• **TASK BRIEF**: Please report how many lines in the records below contain the word "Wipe", giving only that number.

• **SOURCE RECORDS**:

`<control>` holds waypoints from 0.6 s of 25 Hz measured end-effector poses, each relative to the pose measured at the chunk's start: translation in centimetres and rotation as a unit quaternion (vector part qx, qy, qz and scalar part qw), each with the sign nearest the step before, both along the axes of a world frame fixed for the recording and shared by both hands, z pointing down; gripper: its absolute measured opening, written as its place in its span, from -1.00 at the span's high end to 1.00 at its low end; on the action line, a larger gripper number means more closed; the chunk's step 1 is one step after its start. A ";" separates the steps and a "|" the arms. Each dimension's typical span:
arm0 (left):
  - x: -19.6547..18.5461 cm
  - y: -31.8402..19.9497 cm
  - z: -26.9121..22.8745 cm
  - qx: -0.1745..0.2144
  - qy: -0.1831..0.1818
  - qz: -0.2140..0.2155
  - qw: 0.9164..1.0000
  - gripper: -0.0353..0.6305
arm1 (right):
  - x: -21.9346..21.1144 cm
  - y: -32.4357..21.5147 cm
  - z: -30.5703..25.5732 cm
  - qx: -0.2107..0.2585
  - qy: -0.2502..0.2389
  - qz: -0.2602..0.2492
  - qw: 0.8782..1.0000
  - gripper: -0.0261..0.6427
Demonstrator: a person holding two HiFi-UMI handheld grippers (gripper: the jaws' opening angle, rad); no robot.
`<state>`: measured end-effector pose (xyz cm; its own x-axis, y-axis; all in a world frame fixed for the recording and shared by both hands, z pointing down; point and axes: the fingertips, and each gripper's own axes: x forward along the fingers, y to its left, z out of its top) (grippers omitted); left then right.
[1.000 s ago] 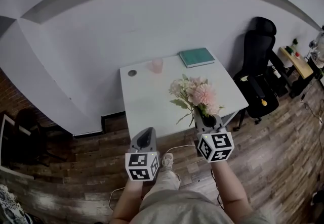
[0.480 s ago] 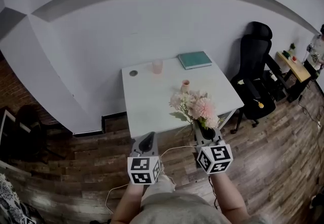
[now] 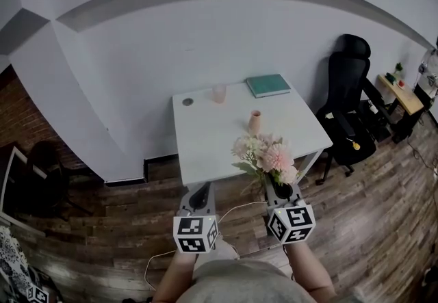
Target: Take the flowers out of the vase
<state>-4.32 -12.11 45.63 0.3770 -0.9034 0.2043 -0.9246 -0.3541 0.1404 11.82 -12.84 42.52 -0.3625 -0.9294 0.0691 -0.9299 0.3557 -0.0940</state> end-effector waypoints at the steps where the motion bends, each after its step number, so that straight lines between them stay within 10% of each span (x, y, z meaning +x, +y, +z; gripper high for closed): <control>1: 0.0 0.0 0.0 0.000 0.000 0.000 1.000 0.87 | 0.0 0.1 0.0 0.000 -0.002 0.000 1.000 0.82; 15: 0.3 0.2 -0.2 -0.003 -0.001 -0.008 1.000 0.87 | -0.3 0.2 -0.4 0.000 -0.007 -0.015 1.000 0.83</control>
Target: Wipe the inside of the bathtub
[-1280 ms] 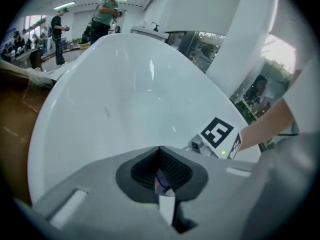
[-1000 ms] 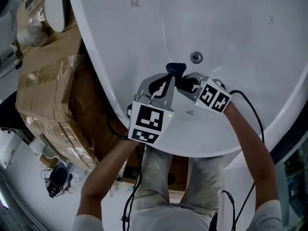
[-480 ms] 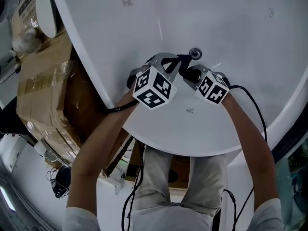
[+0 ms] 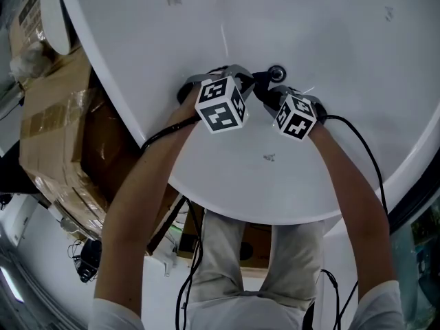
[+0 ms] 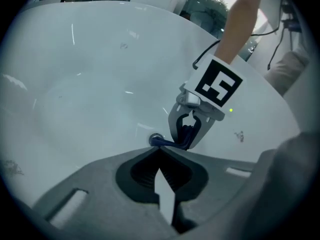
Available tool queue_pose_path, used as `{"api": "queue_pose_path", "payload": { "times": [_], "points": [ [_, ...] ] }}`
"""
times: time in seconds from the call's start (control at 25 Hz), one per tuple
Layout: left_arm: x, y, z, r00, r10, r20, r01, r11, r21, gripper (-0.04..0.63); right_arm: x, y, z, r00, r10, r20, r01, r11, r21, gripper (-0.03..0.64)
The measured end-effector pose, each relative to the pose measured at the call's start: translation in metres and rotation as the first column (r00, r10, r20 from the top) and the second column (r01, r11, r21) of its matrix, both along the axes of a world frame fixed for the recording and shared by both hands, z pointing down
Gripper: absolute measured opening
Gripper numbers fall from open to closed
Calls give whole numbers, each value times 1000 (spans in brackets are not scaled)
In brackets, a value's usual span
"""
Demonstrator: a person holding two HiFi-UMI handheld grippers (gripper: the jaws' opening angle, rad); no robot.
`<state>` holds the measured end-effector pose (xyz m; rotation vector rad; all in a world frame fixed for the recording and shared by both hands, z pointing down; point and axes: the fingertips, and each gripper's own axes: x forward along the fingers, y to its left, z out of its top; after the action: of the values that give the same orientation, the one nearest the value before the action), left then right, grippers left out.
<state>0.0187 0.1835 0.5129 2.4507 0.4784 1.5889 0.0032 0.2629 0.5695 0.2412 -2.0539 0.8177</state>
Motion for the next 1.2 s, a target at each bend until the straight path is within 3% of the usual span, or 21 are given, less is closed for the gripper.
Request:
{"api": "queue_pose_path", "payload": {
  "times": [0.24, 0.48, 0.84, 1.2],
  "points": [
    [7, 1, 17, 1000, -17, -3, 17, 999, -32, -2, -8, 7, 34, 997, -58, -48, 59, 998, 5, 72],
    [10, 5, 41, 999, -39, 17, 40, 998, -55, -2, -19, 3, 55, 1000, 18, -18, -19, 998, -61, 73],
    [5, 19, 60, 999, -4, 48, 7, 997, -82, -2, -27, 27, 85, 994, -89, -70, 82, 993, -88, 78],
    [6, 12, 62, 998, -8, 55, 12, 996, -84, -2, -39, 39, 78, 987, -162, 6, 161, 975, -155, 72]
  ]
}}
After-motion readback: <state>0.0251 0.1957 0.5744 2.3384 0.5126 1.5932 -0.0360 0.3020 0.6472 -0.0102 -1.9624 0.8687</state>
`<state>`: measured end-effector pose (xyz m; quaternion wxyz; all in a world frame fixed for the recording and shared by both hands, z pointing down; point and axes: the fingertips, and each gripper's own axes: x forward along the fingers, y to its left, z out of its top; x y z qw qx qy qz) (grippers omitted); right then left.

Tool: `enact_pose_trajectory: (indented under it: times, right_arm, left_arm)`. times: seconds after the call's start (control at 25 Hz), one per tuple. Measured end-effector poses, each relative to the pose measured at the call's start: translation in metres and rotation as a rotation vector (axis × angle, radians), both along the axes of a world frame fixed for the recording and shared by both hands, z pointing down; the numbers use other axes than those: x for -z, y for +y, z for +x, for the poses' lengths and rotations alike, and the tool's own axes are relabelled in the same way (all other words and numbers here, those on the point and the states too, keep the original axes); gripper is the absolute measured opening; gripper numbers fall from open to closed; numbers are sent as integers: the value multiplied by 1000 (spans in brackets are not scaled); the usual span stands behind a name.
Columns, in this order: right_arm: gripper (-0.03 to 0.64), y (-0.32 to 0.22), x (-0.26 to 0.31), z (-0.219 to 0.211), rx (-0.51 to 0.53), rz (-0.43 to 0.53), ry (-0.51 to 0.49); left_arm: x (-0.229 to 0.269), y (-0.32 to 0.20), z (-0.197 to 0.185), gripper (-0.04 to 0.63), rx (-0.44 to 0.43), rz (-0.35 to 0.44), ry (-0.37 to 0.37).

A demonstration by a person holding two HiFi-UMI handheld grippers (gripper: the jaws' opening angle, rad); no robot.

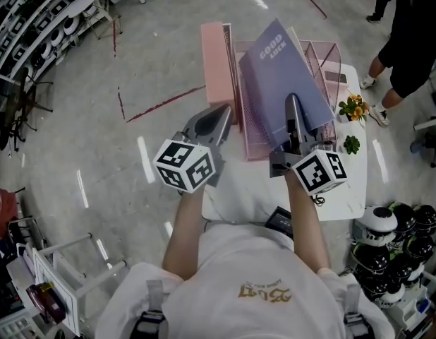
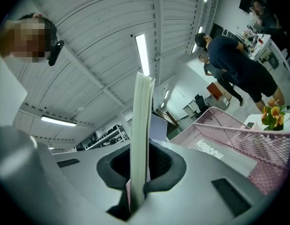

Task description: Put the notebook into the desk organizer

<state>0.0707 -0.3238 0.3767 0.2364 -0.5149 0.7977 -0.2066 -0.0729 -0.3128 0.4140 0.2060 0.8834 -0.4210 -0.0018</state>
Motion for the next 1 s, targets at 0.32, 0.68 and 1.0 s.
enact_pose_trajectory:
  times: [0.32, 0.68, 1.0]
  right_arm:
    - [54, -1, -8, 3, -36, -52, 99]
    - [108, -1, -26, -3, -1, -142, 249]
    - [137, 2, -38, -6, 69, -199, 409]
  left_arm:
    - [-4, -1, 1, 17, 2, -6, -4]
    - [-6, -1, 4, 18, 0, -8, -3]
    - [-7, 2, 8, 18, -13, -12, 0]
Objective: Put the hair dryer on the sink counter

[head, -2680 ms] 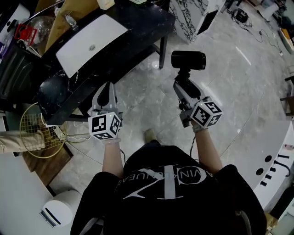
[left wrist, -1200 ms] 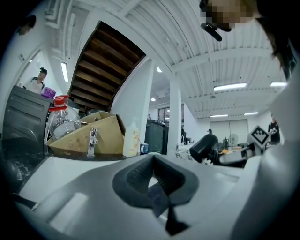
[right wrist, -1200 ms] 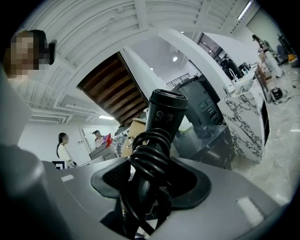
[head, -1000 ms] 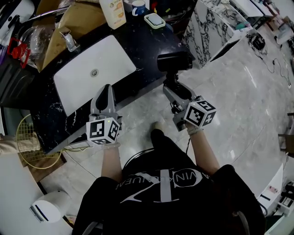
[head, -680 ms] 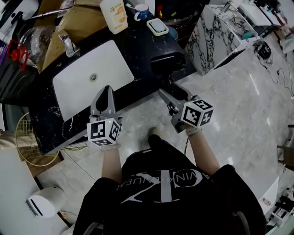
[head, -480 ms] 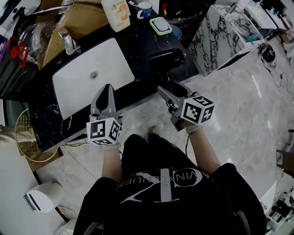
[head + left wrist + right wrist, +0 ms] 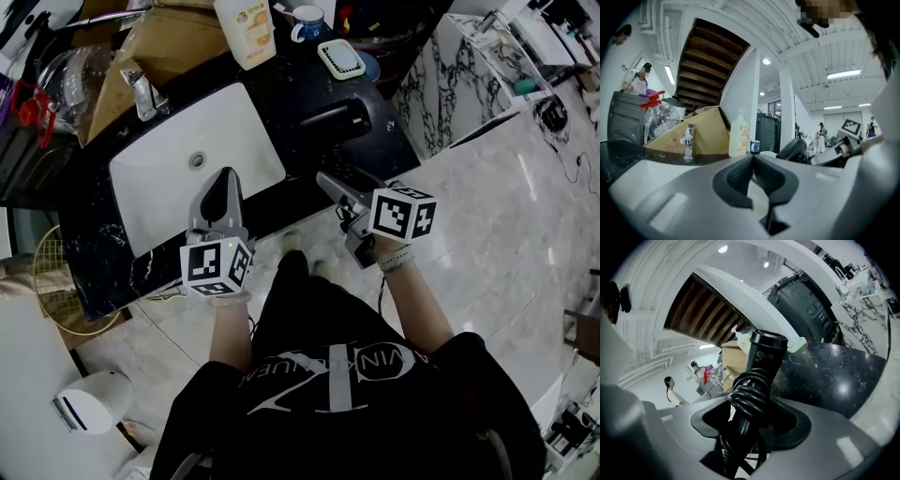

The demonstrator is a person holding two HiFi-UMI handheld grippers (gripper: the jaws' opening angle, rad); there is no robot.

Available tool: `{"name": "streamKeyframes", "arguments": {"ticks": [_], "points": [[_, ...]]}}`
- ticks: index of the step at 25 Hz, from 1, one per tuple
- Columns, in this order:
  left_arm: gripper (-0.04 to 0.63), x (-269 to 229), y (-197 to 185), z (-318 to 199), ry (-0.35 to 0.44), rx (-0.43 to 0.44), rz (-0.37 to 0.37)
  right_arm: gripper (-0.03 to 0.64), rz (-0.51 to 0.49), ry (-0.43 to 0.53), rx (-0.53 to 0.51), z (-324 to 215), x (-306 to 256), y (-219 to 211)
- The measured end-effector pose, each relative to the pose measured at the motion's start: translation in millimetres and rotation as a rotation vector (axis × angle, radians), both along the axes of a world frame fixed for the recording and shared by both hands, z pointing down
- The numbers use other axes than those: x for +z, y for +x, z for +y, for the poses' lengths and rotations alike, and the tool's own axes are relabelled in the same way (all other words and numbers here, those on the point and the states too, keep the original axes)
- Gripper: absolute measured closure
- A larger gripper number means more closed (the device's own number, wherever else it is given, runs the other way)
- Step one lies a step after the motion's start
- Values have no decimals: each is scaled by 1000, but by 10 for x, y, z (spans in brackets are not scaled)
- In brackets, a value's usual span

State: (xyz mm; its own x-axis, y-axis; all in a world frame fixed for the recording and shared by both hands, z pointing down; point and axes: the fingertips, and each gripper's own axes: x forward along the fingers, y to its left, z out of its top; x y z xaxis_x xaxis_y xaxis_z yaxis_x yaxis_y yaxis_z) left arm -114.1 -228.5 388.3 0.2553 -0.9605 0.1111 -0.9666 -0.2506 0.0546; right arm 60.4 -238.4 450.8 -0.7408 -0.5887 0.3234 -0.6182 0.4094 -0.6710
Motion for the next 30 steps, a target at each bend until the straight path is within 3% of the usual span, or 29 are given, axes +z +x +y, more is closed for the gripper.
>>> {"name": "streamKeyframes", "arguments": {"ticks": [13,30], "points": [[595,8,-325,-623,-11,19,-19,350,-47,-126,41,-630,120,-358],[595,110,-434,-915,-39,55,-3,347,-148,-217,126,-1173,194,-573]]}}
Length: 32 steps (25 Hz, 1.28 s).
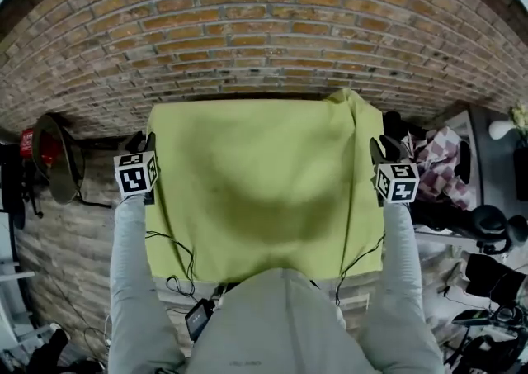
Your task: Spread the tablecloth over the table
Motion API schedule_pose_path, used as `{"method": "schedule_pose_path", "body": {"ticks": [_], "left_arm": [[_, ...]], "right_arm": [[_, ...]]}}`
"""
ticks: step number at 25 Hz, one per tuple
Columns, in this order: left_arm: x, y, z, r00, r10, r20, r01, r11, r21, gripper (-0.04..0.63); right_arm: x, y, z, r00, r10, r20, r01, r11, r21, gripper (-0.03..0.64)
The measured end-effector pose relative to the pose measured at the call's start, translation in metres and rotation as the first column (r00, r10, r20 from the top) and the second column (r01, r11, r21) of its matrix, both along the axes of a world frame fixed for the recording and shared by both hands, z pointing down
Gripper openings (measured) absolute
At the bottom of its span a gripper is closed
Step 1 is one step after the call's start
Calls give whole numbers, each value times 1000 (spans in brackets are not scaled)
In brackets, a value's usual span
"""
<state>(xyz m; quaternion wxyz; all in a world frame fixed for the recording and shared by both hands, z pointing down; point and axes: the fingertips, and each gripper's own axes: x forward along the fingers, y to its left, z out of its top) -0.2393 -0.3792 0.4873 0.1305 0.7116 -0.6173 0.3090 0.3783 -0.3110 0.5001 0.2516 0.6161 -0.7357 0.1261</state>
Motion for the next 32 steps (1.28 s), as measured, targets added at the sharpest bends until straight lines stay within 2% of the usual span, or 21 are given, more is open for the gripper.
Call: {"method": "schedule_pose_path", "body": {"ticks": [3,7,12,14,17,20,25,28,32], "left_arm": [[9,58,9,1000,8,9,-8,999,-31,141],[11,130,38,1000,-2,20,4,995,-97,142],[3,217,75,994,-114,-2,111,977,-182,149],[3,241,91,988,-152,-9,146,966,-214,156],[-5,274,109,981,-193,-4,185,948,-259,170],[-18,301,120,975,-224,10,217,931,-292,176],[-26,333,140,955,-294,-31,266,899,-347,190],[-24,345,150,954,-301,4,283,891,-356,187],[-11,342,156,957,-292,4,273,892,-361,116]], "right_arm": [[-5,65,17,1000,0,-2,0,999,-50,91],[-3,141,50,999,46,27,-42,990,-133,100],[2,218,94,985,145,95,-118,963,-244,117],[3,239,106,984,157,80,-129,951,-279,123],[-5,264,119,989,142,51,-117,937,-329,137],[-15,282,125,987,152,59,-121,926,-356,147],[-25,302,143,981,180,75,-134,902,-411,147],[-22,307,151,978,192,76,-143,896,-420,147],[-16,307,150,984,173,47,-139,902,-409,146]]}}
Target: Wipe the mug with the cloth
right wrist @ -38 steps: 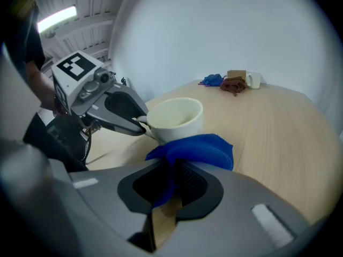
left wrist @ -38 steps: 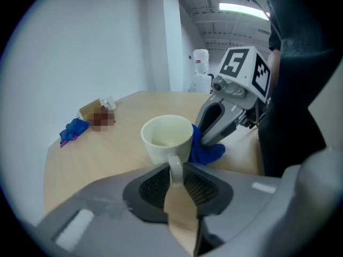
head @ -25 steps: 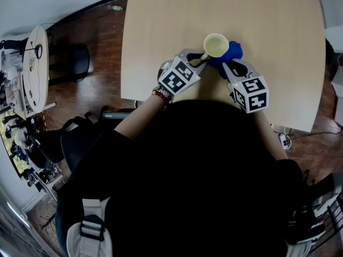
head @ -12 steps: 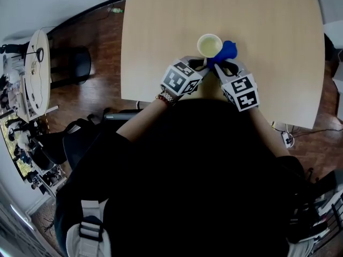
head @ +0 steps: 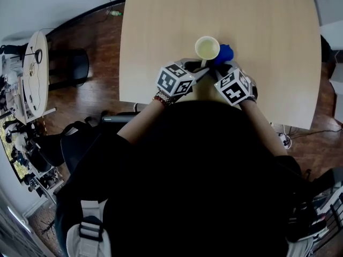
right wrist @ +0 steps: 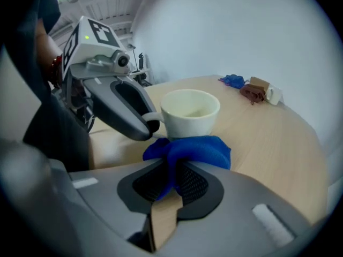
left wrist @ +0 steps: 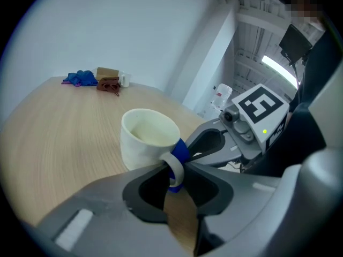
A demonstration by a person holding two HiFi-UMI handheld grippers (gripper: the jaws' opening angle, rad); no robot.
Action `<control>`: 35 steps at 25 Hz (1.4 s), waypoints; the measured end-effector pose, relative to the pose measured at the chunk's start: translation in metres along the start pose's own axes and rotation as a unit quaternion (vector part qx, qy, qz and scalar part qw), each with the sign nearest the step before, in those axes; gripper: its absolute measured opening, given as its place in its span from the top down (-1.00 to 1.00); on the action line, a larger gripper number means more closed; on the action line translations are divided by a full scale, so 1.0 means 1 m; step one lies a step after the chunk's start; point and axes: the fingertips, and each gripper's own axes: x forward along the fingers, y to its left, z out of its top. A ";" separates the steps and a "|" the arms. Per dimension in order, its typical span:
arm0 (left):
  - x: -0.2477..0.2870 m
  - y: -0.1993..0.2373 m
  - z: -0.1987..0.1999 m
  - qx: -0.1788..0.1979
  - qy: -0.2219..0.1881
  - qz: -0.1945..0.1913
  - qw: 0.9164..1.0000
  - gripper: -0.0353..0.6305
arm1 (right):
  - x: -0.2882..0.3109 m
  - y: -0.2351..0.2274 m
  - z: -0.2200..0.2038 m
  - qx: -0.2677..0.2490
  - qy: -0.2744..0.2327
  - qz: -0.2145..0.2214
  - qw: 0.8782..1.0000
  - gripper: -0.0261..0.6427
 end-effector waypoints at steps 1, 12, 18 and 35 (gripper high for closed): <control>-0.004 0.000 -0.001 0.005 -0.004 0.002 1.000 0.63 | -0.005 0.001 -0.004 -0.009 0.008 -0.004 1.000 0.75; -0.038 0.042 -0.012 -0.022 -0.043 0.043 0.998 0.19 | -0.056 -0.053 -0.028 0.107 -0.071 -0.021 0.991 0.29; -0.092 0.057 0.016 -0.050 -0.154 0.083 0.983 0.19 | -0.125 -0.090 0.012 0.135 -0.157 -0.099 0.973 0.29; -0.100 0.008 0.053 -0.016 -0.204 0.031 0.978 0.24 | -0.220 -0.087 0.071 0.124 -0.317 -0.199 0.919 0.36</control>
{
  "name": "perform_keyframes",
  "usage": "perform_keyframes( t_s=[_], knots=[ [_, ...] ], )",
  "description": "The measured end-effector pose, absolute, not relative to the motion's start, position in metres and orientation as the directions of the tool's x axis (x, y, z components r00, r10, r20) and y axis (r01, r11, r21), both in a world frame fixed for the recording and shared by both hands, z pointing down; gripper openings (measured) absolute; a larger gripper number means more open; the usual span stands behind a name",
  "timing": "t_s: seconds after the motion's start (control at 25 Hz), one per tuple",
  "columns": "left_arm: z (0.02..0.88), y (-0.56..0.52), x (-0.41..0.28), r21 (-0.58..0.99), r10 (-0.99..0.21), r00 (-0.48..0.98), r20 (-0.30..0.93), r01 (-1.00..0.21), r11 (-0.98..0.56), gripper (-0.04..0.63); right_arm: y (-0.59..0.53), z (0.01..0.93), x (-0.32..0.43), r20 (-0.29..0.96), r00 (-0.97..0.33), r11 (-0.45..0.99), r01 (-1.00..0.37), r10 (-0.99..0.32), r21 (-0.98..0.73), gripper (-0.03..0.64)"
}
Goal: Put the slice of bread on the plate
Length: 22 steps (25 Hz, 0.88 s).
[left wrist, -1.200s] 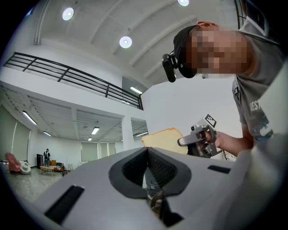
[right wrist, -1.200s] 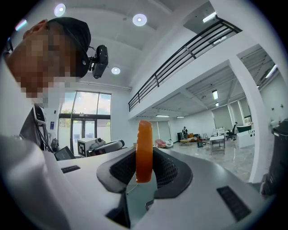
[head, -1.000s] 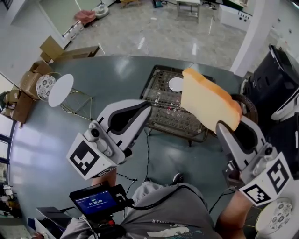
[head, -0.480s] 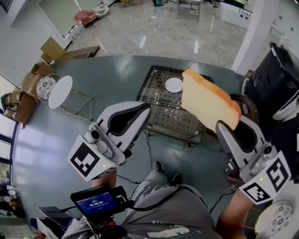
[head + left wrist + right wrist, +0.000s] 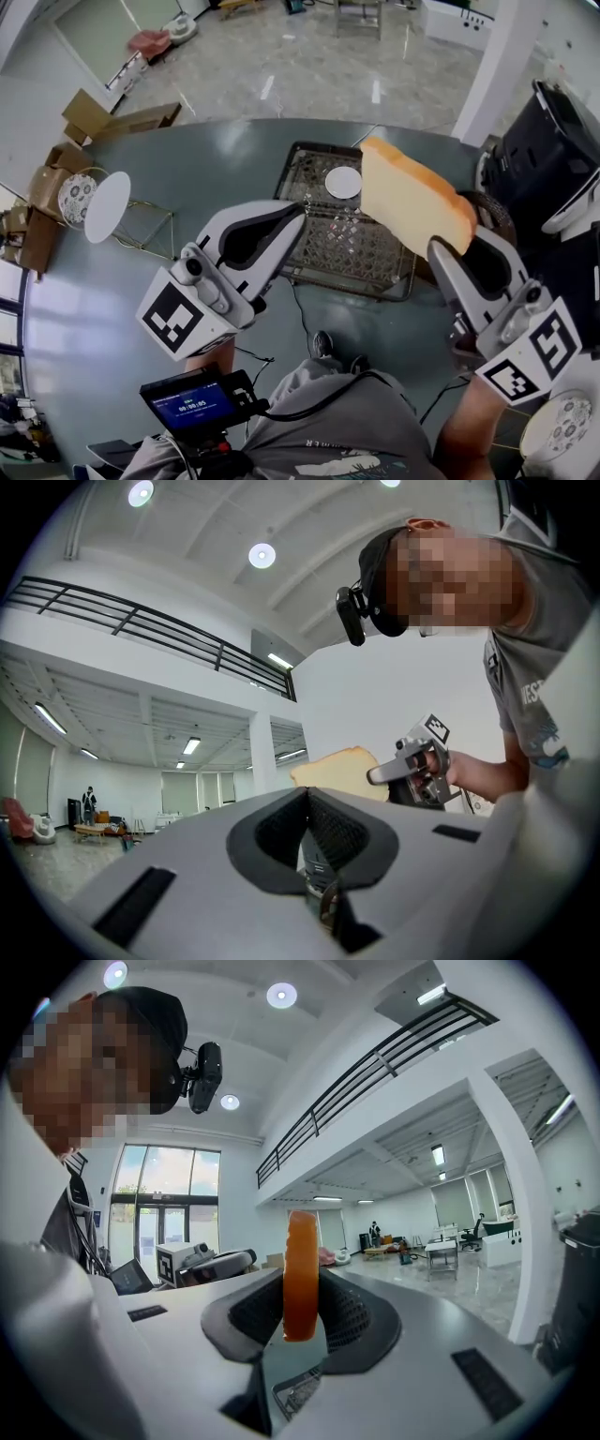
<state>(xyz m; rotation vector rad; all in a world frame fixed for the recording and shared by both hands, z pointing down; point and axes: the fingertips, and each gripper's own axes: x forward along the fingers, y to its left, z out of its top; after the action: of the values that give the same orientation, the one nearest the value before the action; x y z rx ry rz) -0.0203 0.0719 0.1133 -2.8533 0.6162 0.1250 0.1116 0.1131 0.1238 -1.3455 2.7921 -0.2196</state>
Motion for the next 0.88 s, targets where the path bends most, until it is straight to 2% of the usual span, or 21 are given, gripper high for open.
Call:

• **EXERCISE OUTPUT**: 2